Moving forward, the Big Tech master appears to have learned from his mistakes and seems ready to launch “Zuck Bucks 2.0” to continue tampering with elections while hoping to insulate himself from any consequences for doing so.
Under the question, “Who is funding this work?,” the FAQ page for the U.S. Alliance for Election Excellence states:
Introduced to the world at TED2022 and with funding catalyzed by The Audacious Project, the Alliance is a five-year, $80 million program to envision, support, and celebrate excellence in U.S. election administration.
Launched in April 2018, The Audacious Project is a collaborative funding initiative that’s catalyzing social impact on a grand scale. Housed at TED, the nonprofit devoted to Ideas Worth Spreading, and with support from leading social impact advisor The Bridgespan Group, The Audacious Project convenes funders and social entrepreneurs with the goal of supporting bold solutions to the world’s most urgent challenges. The funding collective is made up of respected organizations and individuals in philanthropy, including the Skoll Foundation, Virgin Unite, The Valhalla Charitable Foundation, ELMA Philanthropies and more. The Audacious Project works with the Science Philanthropy Alliance to identify and vet high-quality basic science projects. Each year The Audacious Project supports a new cohort. The 2021-2022 recipients are The Center for Tech and Civic Life, ClimateWorks: Drive Electric, Code for America, Glasswing International, The International Refugee Assistance Project, myAgro, Noora Health, The Tenure Facility, and Woodwell Climate Research Center.

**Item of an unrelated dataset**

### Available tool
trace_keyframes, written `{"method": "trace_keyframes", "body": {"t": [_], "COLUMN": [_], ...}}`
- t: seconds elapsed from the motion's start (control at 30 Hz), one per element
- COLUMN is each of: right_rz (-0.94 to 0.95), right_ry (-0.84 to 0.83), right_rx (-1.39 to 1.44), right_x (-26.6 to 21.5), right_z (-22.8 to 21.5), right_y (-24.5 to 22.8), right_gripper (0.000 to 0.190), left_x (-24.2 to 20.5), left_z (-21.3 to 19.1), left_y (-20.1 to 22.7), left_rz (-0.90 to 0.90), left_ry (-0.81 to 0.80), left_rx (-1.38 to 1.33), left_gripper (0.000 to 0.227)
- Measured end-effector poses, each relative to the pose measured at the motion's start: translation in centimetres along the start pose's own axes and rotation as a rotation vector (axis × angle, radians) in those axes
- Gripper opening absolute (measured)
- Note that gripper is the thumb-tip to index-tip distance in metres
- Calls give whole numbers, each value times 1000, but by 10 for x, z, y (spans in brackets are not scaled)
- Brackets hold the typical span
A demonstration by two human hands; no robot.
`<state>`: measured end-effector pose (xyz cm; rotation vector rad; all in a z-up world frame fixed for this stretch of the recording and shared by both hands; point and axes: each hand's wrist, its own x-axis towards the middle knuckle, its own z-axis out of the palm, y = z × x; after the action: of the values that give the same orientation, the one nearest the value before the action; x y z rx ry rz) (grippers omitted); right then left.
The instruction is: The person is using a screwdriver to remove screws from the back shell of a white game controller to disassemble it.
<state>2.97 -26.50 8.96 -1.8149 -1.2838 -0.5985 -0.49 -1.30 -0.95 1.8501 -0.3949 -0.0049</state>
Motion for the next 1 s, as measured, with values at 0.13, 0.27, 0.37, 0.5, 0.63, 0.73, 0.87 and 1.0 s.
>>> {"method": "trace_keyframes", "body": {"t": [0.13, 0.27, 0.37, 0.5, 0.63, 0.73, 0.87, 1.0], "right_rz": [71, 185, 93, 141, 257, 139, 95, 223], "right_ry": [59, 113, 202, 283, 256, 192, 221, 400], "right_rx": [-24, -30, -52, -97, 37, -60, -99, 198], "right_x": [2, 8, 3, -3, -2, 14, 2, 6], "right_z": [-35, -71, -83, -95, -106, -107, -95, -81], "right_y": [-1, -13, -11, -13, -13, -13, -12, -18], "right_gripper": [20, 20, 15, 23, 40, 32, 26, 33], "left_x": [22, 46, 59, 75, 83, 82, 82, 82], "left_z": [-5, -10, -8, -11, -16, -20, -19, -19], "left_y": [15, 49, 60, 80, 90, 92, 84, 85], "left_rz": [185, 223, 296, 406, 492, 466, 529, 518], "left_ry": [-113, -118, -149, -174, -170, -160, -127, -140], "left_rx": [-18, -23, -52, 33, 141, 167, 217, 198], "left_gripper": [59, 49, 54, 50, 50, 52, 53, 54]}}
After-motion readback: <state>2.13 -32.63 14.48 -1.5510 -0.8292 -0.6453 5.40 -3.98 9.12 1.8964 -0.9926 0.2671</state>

And while the alliance has invited “all U.S. election departments” to apply to become a U.S. Center for Election Excellence,” there is a selection process. As the FAQ page explains:
All U.S. local election departments are invited to be a Center for Election Excellence. Local election departments should let the Alliance know if they are interested in being a Center by Friday, May 6th. After a verification and review process, some election departments may be asked for additional information and receive an invitation to an informational session.
All U.S. local election departments are invited to be a Center for Election Excellence. The 2022 cohort will be selected based on their:
• Excitement and willingness to participate in the program
• Commitment to improve upon practices and procedures aimed at enhancing the voter, poll worker, and staff experiences
• Commitment to being part of a learning cohort, sharing materials among cohort members, and providing input
Given the liberal bent of CTCL and others involved in doling out “Zuck Bucks 1.0,” the likelihood of an election department in a Republican stronghold making it through that process is slim at best. While there may be a few “token” GOP-controlled departments, it is a foregone conclusion that the lion’s share of such departments will be blue through and through.
As multiple states ban “Zuck Bucks” interference in the election process, Zuckerberg and his accomplices appear to be simply redrawing the lines and pressing forward with just enough adjustment to navigate the law regarding election tampering. And with millions of dollars to provide technology and training, “Zuck Bucks 2.0” threatens to be even worse than the original.